Découvrez l’origine psychologique de votre  maladie pour vous libérez de ces symptômes!

 

 

 

SOMMAIRE

 

La maladie

 

La symbolique de la maladie

 

La maladie et l’angoisse de séparation

 

La maladie et le mal de vivre

 

La maladie et la culpabilité

 

 

 

La maladie

 

 

 

La maladie peut être autant physique que psychique. Elle relève de pensées, de sentiments ou d’émotions refoulées ou réprimées qui finit tôt ou tard par se manifester par un dérèglement organique.  Les émotions commencent dès l’enfance. A différents stades de l’évolution les enfants vivent des émotions d’une intensité toute relative.

 

 

Si les émotions ne trouvent pas d’exécutoires, elles s’enkystent dans le corps et interagissent avec les fragilités constitutionnelles. L’émotion va révéler cette faille quand surgira un événement que la personne n’aura pas su gérer.  Que nous vivions un événement traumatisant ou que nous soyons conditionné à vivre régulièrement des situations négatives telles que: brimades,  dévalorisation,  abandon, ou tout autre conditionnement négatif qui se répète inlassablement sans que nous puissions nous défendre, notre corps réagit.

 

 

Nous retenons les énergies négatives dans notre corps et celles-ci s’expriment par un symptôme. Les maladies graves comme les symptômes chroniques les plus bénins ont leur raison d’être, et c’est ce que nous allons clarifier par des expressions « toutes faites » comme on le dit dans le langage populaire.
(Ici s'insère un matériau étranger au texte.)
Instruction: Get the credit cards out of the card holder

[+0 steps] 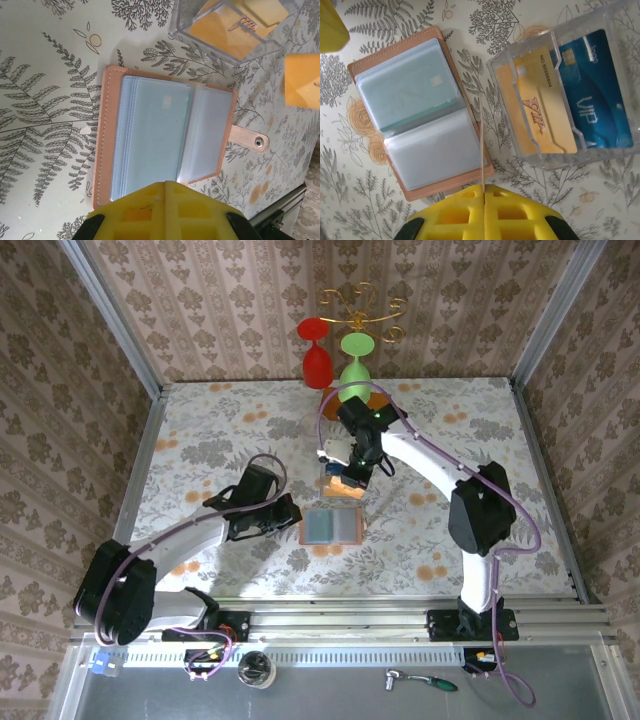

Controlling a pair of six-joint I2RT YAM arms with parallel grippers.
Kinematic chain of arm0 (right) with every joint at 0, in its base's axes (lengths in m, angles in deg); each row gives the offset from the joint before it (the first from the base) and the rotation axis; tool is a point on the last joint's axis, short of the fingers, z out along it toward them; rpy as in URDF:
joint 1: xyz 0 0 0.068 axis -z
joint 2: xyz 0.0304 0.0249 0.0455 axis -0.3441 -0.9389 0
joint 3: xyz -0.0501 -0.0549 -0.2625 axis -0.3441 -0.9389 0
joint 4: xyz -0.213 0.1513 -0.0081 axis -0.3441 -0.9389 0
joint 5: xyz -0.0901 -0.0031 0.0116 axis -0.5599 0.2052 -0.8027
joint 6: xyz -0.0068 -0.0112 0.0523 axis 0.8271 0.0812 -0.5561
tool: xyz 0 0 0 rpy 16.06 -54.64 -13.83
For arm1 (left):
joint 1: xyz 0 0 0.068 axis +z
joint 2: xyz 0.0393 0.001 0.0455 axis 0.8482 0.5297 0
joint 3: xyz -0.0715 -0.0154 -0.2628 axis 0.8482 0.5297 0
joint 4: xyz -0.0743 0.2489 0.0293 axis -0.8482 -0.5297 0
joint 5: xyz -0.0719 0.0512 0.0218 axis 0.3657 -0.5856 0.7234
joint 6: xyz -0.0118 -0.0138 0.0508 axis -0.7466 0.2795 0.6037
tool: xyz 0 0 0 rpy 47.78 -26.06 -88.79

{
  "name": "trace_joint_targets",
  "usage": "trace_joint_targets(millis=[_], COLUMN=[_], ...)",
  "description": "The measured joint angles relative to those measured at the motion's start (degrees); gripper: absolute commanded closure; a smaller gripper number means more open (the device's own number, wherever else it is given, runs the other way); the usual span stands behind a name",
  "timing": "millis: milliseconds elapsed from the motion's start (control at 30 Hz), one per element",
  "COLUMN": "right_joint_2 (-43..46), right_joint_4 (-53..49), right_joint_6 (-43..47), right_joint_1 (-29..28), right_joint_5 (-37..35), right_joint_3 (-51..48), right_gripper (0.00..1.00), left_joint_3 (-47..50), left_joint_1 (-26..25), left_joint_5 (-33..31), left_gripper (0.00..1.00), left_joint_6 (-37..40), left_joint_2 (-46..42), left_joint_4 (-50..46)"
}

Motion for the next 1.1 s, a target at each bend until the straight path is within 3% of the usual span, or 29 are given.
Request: trace_joint_targets(millis=[533, 1000, 1100], right_joint_2=[-17.4, -22.8, -23.4], right_joint_4=[-12.9, -15.1, -15.1], right_joint_6=[9.7, 12.2, 12.2], right_joint_1=[1.6, 2.0, 2.0], right_joint_5=[-1.0, -1.0, -0.9], right_joint_3=[26.7, 29.6, 29.6], right_gripper=[0.98, 0.97, 0.92], left_joint_3=[0.0, 0.7, 1.0], left_joint_1=[2.6, 5.7, 6.1], left_joint_5=[-2.0, -1.9, -1.7], left_gripper=[0.99, 0.99, 0.99], left_joint_6=[-0.8, -0.8, -0.8], left_joint_2=[-1.7, -2.1, -2.6], left_joint_4=[-4.5, -7.0, -7.6])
Exemple: « J’en ai plein le dos ».

 

 

 

La symbolique de la maladie

 

 

 

 

Nous employons spontanément tous des expressions pour décrire l’état dans lequel  nous sommes. « J’en ai plein le dos signifierai que l’on porte sur soi, beaucoup de responsabilités; « ça me gonfle » signifierai que l’on puisse faire de l’aérophagie, que la constipation tiendrait son origine dans le fait de retenir ses émotions; que les problèmes oculaires seraient liés à ce que nous nous ne voulons pas regarder en face etc. Une colère ravalée peut donner naissance à une angine qui disparaîtra dès que cette colère sera éliminée.

 

La maladie peut être l’excuse pour ne plus faire une activité ou un travail qu’on n’aime plus ou pour dire le « non » qu’on se sent incapable de dire par crainte de ne pas être aimé ou rejeté.

 

Emilie vient en consultation pour angoisses chroniques. Le diagnostic tombe sur l’origine de ses angoisses et aussi sur la sciatique qui l’oblige à se mettre en arrêt de travail. Elle n’avait jamais fait le parallèle avec son travail qu’elle n’aime plus et sa sciatique. Elle a peur de quitter son travail parce qu’il représente sa sécurité. La symbolique de la sciatique s’exprime par l’action « de ne plus vouloir avancer dans ce travail ».

 

Après avoir analyser et dédramatiser la situation et renforcer la potentiel confiance d’Emilie, elle put s’adonner à des recherches pour une réorientation de carrière. Mon accompagnement fut de l’aider à se libérer de ses angoisses, et de lui apporter les outils nécessaires pour affronter les peurs de ne pas réussir à trouver un travail qui corresponde véritablement à ses attentes. Les suites sont évidentes, sa sciatique disparue très rapidement ainsi que ses angoisses.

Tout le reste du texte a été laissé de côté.